Python – How to get reproducible results in keras

kerasnumpypythontheano

I get different results (test accuracy) every time I run the imdb_lstm.py example from Keras framework (https://github.com/fchollet/keras/blob/master/examples/imdb_lstm.py)
The code contains np.random.seed(1337) in the top, before any keras imports. It should prevent it from generating different numbers for every run. What am I missing?

UPDATE: How to repro:

  1. Install Keras (http://keras.io/)
  2. Execute https://github.com/fchollet/keras/blob/master/examples/imdb_lstm.py a few times. It will train the model and output test accuracy.
    Expected result: Test accuracy is the same on every run.
    Actual result: Test accuracy is different on every run.

UPDATE2: I'm running it on Windows 8.1 with MinGW/msys, module versions:
theano 0.7.0
numpy 1.8.1
scipy 0.14.0c1

UPDATE3: I narrowed the problem down a bit.
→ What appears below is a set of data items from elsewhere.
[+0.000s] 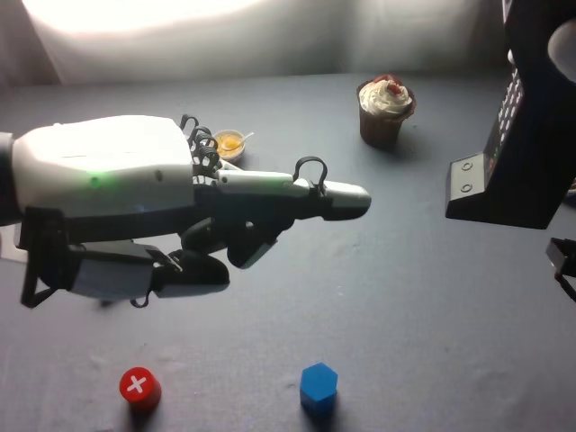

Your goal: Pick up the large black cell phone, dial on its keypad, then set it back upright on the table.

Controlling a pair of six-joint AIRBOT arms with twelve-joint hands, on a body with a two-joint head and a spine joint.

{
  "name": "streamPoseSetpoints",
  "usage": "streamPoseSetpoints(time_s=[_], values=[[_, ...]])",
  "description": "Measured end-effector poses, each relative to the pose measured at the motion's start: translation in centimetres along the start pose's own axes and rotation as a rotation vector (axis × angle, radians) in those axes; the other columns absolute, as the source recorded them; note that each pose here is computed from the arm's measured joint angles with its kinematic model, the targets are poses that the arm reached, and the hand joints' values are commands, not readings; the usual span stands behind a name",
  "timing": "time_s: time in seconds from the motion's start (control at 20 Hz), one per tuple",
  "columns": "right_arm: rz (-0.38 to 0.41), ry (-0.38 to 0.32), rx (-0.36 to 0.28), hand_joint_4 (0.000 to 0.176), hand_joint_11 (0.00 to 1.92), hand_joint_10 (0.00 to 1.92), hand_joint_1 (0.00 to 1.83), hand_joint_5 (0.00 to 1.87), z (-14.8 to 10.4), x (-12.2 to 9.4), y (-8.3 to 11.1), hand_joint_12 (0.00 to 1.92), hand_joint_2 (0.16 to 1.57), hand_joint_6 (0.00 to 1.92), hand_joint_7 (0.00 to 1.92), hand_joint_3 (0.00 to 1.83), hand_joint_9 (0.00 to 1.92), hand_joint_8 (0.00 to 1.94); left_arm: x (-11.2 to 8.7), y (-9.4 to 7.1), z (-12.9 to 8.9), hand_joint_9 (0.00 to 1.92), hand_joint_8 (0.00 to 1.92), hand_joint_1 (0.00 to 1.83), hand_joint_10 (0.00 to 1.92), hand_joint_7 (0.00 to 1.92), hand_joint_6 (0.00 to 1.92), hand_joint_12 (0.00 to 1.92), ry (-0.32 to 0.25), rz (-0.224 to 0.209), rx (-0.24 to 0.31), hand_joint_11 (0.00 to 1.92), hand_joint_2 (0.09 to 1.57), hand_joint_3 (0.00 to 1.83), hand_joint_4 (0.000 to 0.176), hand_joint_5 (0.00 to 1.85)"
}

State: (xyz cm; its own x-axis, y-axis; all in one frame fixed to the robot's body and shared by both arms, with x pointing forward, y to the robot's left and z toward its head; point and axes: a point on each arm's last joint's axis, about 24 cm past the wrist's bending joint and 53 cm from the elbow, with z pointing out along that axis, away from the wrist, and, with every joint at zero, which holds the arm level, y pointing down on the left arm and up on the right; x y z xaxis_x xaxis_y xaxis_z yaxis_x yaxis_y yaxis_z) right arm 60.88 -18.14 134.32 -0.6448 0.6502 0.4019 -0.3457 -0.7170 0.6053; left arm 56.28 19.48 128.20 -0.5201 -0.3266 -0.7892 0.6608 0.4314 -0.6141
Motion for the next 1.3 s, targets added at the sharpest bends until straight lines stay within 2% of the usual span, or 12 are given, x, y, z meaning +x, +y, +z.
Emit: streamPoseSetpoints(time_s=[0.1,0.25,0.45,0.6,0.65,0.75,0.8,0.95,1.05,1.15,1.25,1.3], values=[[0.018,0.002,0.001,0.0,0.77,1.43,1.47,0.78,-0.1,0.7,0.0,1.61,1.2,1.11,0.66,0.0,0.66,1.3,-0.5,1.4,0.2,0.89,1.68,1.3,1.92,0.59,0.0,1.92,-0.033,-0.002,-0.065,0.91,1.3,0.04,0.075,0.06],[0.041,0.02,0.014,0.0,0.9,1.33,1.37,0.99,-0.3,1.9,-0.4,1.15,1.14,0.9,0.83,0.0,0.87,1.14,-1.8,2.4,0.9,0.88,1.68,1.29,1.92,0.59,0.0,1.92,-0.113,-0.026,-0.112,0.9,1.3,0.04,0.083,0.04],[0.038,0.014,0.013,0.0,0.77,1.38,1.47,0.8,-0.4,1.9,-0.4,1.61,1.19,1.09,0.7,0.0,0.7,1.22,-2.7,3.4,1.7,0.84,1.66,1.29,1.92,0.6,0.01,1.92,-0.168,-0.038,-0.149,0.87,1.29,0.03,0.094,0.05],[0.03,0.011,0.012,0.0,0.89,1.33,1.37,0.96,-0.3,1.7,-0.3,1.22,1.14,0.95,0.83,0.0,0.86,1.14,-3.0,3.5,2.2,0.84,1.68,1.29,1.92,0.59,0.0,1.92,-0.191,-0.065,-0.15,0.85,1.3,0.04,0.098,0.05],[0.027,0.01,0.009,0.0,0.82,1.35,1.45,0.84,-0.3,1.6,-0.2,1.51,1.17,1.03,0.75,0.0,0.75,1.18,-3.2,3.3,2.4,0.85,1.7,1.29,1.92,0.58,0.0,1.92,-0.2,-0.069,-0.146,0.87,1.31,0.04,0.099,0.05],[0.024,0.011,0.008,0.0,0.78,1.39,1.47,0.79,-0.3,1.5,-0.2,1.62,1.19,1.08,0.71,0.0,0.69,1.24,-3.3,3.1,2.9,0.84,1.74,1.28,1.92,0.55,0.0,1.92,-0.208,-0.082,-0.139,0.87,1.32,0.04,0.103,0.05],[0.024,0.008,0.009,0.0,0.86,1.35,1.39,0.92,-0.3,1.4,-0.2,1.34,1.15,0.95,0.82,0.0,0.84,1.17,-3.2,3.1,3.1,0.84,1.74,1.28,1.92,0.55,0.0,1.92,-0.208,-0.088,-0.138,0.87,1.33,0.04,0.104,0.04],[0.024,0.003,0.007,0.0,0.92,1.32,1.37,0.98,-0.3,1.3,-0.1,1.17,1.14,0.88,0.85,0.0,0.88,1.15,-3.9,3.2,3.4,0.81,1.66,1.3,1.92,0.6,0.0,1.92,-0.25,-0.11,-0.142,0.84,1.3,0.02,0.094,0.07],[0.024,0.003,0.007,0.0,0.9,1.36,1.37,0.95,-0.3,1.3,-0.2,1.19,1.15,0.93,0.82,0.0,0.86,1.18,-4.3,3.0,3.6,0.83,1.66,1.3,1.92,0.6,0.0,1.92,-0.274,-0.131,-0.138,0.82,1.3,0.02,0.1,0.06],[0.026,0.003,0.007,0.0,0.78,1.41,1.47,0.77,-0.3,1.3,-0.2,1.59,1.2,1.11,0.68,0.0,0.68,1.29,-4.1,2.5,4.3,0.85,1.66,1.3,1.92,0.6,0.0,1.92,-0.274,-0.14,-0.125,0.85,1.3,0.02,0.096,0.07],[0.025,0.004,0.007,0.0,0.89,1.34,1.37,0.96,-0.3,1.3,-0.2,1.23,1.14,0.9,0.84,0.0,0.86,1.17,-3.9,2.0,4.8,0.8,1.64,1.3,1.92,0.61,0.01,1.92,-0.274,-0.153,-0.111,0.79,1.3,0.01,0.101,0.08],[0.025,0.003,0.008,0.0,0.81,1.37,1.45,0.84,-0.3,1.3,-0.2,1.52,1.17,1.02,0.75,0.0,0.73,1.2,-3.8,1.8,5.0,0.8,1.64,1.3,1.92,0.61,0.0,1.92,-0.273,-0.159,-0.107,0.79,1.3,0.01,0.094,0.08]])
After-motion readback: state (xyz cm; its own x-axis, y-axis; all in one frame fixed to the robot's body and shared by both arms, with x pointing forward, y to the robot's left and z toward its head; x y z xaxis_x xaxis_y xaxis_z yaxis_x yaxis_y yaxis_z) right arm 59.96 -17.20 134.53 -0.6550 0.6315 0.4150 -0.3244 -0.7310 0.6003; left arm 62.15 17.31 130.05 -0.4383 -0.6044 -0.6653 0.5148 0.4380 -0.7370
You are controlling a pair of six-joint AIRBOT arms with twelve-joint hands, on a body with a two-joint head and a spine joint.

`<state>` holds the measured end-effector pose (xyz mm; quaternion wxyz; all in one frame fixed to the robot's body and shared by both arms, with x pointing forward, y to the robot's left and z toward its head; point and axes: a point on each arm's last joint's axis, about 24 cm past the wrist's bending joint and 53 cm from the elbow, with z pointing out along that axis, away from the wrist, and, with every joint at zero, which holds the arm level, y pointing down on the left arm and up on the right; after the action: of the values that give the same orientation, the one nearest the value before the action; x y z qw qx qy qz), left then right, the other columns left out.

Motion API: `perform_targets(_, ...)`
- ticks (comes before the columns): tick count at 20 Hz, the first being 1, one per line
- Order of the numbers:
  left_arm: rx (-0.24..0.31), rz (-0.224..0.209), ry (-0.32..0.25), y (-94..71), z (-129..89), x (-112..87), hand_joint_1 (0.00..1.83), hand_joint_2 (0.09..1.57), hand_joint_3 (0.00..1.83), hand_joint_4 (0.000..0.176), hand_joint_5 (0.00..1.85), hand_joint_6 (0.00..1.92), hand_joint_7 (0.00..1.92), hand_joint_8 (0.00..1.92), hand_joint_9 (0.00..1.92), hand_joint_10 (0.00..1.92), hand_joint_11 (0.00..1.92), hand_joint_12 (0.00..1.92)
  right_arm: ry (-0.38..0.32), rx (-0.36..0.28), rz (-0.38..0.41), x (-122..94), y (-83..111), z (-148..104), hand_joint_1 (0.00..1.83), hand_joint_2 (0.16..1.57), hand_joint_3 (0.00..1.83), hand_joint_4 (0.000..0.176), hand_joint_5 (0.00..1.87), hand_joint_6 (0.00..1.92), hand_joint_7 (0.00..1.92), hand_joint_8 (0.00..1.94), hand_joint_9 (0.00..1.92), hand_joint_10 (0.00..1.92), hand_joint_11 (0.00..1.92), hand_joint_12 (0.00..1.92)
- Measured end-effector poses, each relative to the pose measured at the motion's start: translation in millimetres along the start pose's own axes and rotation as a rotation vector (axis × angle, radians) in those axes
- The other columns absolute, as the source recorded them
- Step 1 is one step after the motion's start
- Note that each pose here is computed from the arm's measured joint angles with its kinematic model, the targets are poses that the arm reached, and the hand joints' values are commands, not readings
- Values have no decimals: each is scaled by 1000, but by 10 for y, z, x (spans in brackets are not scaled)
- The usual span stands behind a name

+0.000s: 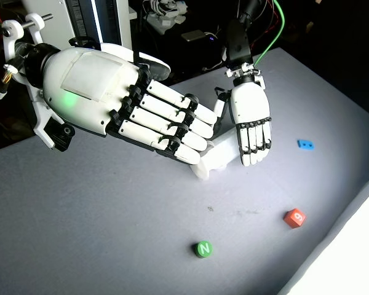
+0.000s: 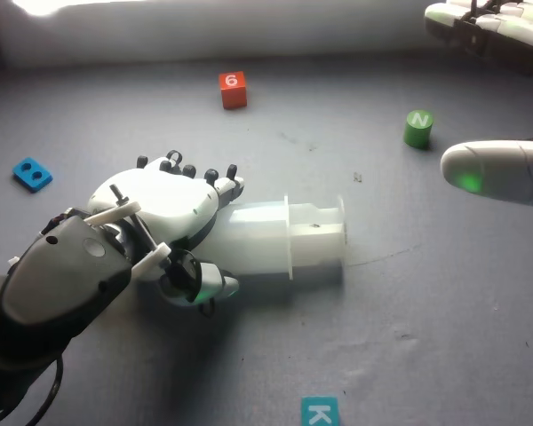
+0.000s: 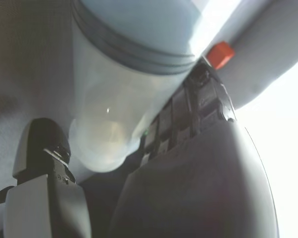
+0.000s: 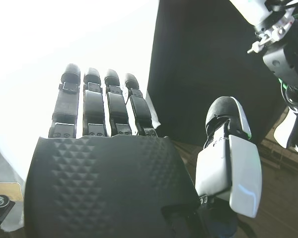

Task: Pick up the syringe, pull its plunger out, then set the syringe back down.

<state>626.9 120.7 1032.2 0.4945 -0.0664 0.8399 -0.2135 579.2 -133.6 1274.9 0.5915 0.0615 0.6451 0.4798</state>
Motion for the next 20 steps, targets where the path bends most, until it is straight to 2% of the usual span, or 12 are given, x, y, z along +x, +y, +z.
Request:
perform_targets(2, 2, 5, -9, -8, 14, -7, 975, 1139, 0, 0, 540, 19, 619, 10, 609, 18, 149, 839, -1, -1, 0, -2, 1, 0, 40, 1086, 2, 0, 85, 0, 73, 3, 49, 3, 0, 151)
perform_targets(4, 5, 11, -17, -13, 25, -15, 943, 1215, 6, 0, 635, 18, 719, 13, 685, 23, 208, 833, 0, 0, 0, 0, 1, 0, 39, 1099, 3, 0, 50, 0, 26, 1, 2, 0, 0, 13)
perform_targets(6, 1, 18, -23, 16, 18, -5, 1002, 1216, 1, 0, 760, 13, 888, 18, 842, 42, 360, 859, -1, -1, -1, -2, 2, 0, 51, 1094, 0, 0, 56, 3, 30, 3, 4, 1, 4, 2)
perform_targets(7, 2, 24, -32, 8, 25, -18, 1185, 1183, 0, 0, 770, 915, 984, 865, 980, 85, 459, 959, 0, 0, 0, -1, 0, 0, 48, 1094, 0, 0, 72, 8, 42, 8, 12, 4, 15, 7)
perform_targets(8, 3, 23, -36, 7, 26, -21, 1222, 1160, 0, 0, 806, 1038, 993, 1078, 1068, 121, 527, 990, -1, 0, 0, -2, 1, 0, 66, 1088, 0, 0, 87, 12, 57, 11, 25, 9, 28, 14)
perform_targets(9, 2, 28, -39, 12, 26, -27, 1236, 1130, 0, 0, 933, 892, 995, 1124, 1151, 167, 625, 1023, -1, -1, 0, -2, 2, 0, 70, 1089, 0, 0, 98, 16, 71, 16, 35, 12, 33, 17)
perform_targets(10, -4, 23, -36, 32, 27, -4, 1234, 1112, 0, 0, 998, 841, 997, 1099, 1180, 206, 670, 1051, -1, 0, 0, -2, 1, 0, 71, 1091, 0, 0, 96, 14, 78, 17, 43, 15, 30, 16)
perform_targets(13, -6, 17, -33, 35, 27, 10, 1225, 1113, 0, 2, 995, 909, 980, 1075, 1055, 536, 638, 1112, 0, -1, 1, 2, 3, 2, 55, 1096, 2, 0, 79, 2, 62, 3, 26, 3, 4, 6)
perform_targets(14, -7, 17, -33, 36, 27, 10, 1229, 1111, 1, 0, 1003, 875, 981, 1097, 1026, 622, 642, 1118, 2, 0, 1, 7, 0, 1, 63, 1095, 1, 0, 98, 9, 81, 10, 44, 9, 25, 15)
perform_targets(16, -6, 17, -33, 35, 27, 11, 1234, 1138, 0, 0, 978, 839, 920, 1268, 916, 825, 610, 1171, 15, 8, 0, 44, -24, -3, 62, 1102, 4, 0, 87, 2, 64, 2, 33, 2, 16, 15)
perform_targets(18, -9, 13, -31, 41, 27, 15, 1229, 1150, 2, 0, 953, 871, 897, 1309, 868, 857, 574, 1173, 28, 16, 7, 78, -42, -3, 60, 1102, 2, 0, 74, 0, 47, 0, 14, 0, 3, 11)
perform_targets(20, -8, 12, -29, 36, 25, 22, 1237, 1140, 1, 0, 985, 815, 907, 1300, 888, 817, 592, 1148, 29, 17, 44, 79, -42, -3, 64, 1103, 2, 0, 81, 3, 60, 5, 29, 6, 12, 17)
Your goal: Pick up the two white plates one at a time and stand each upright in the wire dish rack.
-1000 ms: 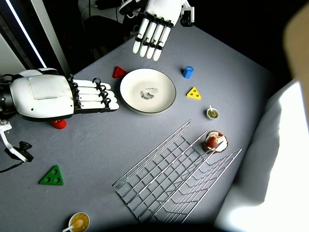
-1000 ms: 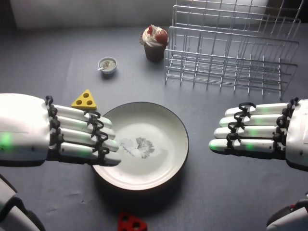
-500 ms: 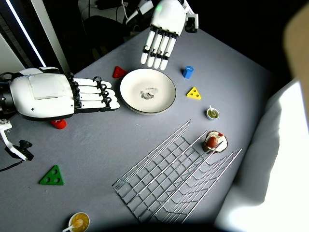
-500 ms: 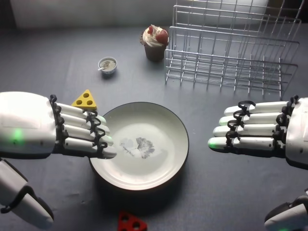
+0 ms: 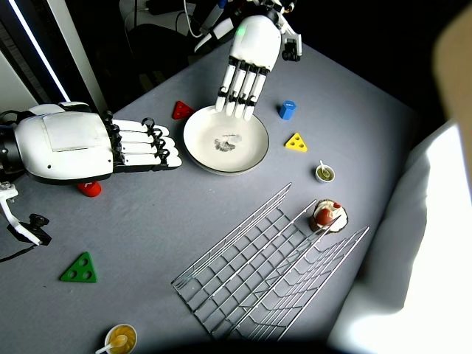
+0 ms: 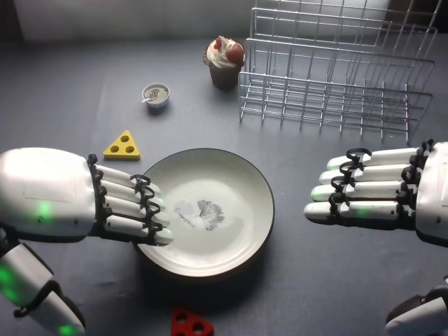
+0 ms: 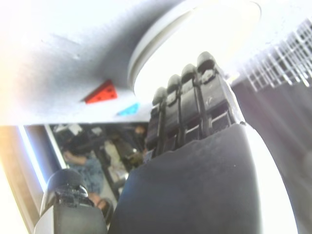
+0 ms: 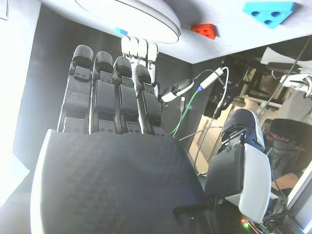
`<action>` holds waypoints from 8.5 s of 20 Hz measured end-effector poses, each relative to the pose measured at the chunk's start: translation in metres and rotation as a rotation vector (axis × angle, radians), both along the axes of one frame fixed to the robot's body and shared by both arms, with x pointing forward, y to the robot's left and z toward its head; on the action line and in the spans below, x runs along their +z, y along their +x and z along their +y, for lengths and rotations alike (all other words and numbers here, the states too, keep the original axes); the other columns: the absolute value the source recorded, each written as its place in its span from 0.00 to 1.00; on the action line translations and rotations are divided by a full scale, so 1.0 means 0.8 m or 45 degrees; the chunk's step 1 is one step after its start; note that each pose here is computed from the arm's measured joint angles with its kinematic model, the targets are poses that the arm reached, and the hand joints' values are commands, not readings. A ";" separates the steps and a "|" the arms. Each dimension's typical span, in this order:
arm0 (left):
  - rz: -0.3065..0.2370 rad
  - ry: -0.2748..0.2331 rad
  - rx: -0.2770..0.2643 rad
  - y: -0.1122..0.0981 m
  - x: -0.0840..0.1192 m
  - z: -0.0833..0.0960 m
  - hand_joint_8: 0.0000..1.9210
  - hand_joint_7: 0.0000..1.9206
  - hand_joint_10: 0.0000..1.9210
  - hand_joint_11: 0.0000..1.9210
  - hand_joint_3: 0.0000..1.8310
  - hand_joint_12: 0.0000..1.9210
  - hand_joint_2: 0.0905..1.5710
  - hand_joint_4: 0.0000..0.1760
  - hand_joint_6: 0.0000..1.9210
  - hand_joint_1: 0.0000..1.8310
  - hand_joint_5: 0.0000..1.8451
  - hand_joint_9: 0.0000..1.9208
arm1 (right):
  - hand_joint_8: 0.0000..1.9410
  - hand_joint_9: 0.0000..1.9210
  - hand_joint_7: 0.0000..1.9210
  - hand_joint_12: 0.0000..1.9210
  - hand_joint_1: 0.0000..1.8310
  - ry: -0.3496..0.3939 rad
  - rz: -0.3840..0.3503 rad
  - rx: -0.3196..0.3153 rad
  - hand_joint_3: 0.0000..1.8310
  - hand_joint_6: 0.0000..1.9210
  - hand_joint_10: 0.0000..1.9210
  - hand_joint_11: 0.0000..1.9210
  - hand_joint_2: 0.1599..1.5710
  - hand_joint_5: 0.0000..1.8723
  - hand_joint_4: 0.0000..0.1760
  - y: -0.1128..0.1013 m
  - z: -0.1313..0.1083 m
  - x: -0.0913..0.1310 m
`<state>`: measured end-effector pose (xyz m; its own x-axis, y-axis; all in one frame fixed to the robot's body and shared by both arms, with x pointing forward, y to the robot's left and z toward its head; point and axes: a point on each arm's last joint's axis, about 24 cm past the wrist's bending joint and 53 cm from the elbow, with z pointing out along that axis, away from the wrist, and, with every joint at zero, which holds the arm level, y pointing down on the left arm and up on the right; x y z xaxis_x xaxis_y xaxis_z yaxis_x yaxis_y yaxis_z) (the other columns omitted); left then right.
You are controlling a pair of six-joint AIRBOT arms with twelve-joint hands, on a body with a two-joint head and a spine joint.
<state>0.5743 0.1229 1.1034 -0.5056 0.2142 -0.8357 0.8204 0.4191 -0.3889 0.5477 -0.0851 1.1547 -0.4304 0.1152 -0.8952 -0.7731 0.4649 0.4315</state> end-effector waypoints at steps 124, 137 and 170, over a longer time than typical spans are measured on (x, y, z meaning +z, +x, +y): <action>0.038 -0.199 0.250 0.068 0.032 -0.017 0.00 0.09 0.00 0.08 0.00 0.01 0.57 0.00 0.00 0.00 0.08 0.08 | 0.32 0.58 0.55 0.68 0.82 0.168 -0.440 -0.069 0.00 0.52 0.36 0.52 0.63 0.51 0.00 0.036 0.108 0.082; -0.070 -0.190 0.435 0.081 0.092 0.076 0.00 0.09 0.00 0.08 0.00 0.01 0.57 0.00 0.00 0.00 0.07 0.09 | 0.16 0.66 0.64 0.68 0.82 0.283 -0.266 -0.131 0.00 0.41 0.24 0.53 0.61 0.56 0.00 0.043 0.089 0.134; -0.086 -0.262 0.381 0.086 0.108 0.084 0.00 0.08 0.00 0.09 0.00 0.01 0.58 0.00 0.00 0.00 0.07 0.07 | 0.27 0.61 0.57 0.71 0.82 0.886 0.466 -0.627 0.00 0.47 0.35 0.53 0.63 0.51 0.00 0.197 -0.091 0.274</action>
<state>0.6430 0.1902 1.1901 -0.4627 -0.1108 -0.8796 0.7001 0.5630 -0.4392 0.7056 -0.1576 1.3740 -0.4324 0.8206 -0.3737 -0.3175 0.2493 0.9149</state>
If I run the example with GPU (set theano flag device=gpu0) then I get different test accuracy every time, but if I run it on CPU then everything works as expected. My graphics card: NVIDIA GeForce GT 635)

Best Answer

You can find the answer at the Keras docs: https://keras.io/getting-started/faq/#how-can-i-obtain-reproducible-results-using-keras-during-development.

In short, to be absolutely sure that you will get reproducible results with your python script on one computer's/laptop's CPU then you will have to do the following:

  1. Set the PYTHONHASHSEED environment variable at a fixed value
  2. Set the python built-in pseudo-random generator at a fixed value
  3. Set the numpy pseudo-random generator at a fixed value
  4. Set the tensorflow pseudo-random generator at a fixed value
  5. Configure a new global tensorflow session

Following the Keras link at the top, the source code I am using is the following:

# Seed value
# Apparently you may use different seed values at each stage
seed_value= 0

# 1. Set the `PYTHONHASHSEED` environment variable at a fixed value
import os
os.environ['PYTHONHASHSEED']=str(seed_value)

# 2. Set the `python` built-in pseudo-random generator at a fixed value
import random
random.seed(seed_value)

# 3. Set the `numpy` pseudo-random generator at a fixed value
import numpy as np
np.random.seed(seed_value)

# 4. Set the `tensorflow` pseudo-random generator at a fixed value
import tensorflow as tf
tf.random.set_seed(seed_value)
# for later versions: 
# tf.compat.v1.set_random_seed(seed_value)

# 5. Configure a new global `tensorflow` session
from keras import backend as K
session_conf = tf.ConfigProto(intra_op_parallelism_threads=1, inter_op_parallelism_threads=1)
sess = tf.Session(graph=tf.get_default_graph(), config=session_conf)
K.set_session(sess)
# for later versions:
# session_conf = tf.compat.v1.ConfigProto(intra_op_parallelism_threads=1, inter_op_parallelism_threads=1)
# sess = tf.compat.v1.Session(graph=tf.compat.v1.get_default_graph(), config=session_conf)
# tf.compat.v1.keras.backend.set_session(sess)

It is needless to say that you do not have to to specify any seed or random_state at the numpy, scikit-learn or tensorflow/keras functions that you are using in your python script exactly because with the source code above we set globally their pseudo-random generators at a fixed value.